[Data listing Boundary: Start]
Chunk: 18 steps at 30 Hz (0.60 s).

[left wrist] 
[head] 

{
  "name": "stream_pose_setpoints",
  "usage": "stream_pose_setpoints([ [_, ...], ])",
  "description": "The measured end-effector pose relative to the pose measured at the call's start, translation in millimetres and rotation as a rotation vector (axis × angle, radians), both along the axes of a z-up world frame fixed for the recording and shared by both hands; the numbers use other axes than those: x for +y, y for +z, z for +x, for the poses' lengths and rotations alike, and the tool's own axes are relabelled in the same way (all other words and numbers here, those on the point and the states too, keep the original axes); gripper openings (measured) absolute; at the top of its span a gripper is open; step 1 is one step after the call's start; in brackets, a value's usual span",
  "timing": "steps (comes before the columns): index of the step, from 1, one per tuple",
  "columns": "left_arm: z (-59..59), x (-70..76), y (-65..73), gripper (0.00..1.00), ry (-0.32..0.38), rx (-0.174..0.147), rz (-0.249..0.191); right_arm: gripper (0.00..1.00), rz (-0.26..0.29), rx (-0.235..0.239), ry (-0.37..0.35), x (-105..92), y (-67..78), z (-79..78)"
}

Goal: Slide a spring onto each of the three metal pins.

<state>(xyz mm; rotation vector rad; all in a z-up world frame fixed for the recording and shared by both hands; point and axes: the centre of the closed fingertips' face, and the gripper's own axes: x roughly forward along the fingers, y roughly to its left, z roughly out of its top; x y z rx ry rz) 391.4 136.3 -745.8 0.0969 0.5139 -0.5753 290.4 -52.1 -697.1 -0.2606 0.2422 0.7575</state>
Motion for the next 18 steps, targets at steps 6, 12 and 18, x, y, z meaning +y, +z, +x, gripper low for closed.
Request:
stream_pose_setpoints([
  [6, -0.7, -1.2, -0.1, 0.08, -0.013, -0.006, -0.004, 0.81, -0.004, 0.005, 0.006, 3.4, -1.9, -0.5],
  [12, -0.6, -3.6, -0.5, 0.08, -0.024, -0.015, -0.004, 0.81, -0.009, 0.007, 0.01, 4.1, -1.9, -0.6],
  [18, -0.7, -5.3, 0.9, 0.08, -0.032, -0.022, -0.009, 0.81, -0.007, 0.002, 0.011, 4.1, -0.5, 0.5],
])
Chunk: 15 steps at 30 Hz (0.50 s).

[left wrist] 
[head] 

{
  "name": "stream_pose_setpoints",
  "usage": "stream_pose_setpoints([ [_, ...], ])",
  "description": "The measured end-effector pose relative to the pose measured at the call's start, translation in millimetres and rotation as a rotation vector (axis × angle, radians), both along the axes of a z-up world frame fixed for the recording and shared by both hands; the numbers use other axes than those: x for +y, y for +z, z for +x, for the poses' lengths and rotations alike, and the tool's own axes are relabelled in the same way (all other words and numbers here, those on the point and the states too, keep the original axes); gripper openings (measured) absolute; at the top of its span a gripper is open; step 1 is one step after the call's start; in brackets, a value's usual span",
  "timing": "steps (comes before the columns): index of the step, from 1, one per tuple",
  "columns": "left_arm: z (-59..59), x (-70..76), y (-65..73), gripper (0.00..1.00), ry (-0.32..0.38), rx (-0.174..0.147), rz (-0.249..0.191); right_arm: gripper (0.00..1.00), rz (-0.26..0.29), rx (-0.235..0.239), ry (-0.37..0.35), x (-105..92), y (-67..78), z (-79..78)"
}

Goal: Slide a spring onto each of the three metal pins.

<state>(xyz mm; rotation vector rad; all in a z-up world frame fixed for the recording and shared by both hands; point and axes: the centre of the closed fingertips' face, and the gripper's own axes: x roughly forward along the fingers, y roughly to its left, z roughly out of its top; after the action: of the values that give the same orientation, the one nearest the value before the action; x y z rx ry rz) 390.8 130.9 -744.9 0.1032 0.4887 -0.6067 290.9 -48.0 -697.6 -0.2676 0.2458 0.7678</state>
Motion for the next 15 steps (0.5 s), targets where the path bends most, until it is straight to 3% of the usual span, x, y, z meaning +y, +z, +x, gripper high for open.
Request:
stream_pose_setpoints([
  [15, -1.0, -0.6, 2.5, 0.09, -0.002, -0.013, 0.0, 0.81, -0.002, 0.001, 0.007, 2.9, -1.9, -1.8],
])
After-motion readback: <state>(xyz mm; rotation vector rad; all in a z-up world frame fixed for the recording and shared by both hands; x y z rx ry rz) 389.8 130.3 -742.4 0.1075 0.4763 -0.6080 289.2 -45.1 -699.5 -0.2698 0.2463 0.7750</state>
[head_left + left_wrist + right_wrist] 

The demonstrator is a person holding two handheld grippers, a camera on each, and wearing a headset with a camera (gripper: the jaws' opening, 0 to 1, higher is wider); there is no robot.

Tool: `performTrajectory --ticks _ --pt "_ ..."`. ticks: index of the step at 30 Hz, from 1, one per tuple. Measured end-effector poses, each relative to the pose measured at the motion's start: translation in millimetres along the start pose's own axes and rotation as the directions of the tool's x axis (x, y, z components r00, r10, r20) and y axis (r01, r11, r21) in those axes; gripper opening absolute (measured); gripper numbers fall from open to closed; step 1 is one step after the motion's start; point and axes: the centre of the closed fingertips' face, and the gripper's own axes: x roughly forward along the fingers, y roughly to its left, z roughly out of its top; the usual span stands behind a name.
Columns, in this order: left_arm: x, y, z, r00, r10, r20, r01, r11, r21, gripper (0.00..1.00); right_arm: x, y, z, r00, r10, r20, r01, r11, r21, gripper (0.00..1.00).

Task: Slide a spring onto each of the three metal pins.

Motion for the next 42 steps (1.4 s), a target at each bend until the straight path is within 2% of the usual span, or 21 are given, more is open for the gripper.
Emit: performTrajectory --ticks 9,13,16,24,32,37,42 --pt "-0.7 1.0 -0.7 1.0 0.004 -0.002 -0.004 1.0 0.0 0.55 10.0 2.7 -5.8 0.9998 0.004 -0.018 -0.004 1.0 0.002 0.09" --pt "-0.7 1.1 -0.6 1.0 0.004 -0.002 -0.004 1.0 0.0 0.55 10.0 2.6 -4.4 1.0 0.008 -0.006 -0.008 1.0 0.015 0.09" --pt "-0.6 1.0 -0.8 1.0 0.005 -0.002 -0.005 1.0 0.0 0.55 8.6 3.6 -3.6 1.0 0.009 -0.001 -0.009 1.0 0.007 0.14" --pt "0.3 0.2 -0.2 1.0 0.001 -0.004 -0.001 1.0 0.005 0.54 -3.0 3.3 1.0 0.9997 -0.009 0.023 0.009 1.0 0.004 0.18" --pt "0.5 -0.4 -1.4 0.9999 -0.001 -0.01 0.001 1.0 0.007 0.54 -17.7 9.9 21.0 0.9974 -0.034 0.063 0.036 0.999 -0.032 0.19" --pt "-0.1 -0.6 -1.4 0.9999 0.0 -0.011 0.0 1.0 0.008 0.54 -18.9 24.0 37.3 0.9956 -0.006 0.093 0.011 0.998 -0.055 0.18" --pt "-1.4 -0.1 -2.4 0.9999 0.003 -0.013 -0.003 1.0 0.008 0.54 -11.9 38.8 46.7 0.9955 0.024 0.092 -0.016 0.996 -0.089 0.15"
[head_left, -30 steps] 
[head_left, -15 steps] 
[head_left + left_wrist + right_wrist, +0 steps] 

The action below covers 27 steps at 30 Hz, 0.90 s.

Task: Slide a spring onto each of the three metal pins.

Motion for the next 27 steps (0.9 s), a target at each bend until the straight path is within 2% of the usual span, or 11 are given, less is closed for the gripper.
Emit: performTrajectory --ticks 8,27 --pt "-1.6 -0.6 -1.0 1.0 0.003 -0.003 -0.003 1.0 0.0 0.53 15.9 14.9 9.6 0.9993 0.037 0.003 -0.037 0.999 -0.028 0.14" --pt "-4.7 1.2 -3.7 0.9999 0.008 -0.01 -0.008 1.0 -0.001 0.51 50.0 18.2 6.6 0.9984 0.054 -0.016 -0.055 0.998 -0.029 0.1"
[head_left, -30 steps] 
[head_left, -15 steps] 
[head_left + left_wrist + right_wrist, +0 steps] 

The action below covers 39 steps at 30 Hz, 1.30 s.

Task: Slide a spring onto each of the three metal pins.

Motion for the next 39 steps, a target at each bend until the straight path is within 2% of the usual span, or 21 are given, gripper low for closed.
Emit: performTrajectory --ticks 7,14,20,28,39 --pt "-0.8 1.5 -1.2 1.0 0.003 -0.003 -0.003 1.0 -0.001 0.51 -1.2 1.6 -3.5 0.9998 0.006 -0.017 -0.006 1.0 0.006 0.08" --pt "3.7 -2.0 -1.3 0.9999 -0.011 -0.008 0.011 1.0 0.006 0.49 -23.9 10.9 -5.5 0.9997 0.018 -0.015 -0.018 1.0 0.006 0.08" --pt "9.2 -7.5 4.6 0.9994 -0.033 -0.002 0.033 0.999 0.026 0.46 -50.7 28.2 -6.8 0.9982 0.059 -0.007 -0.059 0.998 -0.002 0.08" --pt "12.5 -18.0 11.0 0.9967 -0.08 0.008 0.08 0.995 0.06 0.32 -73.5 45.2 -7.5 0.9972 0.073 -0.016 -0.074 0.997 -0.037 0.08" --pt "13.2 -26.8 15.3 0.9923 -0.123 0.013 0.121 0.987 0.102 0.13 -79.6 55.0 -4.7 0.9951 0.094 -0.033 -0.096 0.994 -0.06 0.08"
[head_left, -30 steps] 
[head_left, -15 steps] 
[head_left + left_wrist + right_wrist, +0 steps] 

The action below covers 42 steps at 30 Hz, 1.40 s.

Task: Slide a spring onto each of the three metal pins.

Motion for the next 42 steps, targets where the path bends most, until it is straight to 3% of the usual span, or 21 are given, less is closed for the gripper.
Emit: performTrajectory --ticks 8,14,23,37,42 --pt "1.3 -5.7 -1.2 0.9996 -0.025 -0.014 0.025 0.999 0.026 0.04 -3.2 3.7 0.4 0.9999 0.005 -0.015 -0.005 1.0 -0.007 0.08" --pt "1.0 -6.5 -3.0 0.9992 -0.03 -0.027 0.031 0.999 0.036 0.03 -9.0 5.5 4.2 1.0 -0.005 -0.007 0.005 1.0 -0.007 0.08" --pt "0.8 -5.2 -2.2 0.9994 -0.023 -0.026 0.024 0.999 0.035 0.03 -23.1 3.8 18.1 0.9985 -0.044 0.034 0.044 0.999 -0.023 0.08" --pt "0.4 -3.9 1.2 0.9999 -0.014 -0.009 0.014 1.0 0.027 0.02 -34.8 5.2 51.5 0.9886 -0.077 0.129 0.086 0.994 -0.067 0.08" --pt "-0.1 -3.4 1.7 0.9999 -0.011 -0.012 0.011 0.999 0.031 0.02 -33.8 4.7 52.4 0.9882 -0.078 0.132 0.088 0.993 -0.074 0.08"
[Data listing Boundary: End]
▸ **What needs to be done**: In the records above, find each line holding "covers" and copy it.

▸ **Task result**:
The action below covers 27 steps at 30 Hz, 0.90 s.
The action below covers 39 steps at 30 Hz, 1.30 s.
The action below covers 42 steps at 30 Hz, 1.40 s.

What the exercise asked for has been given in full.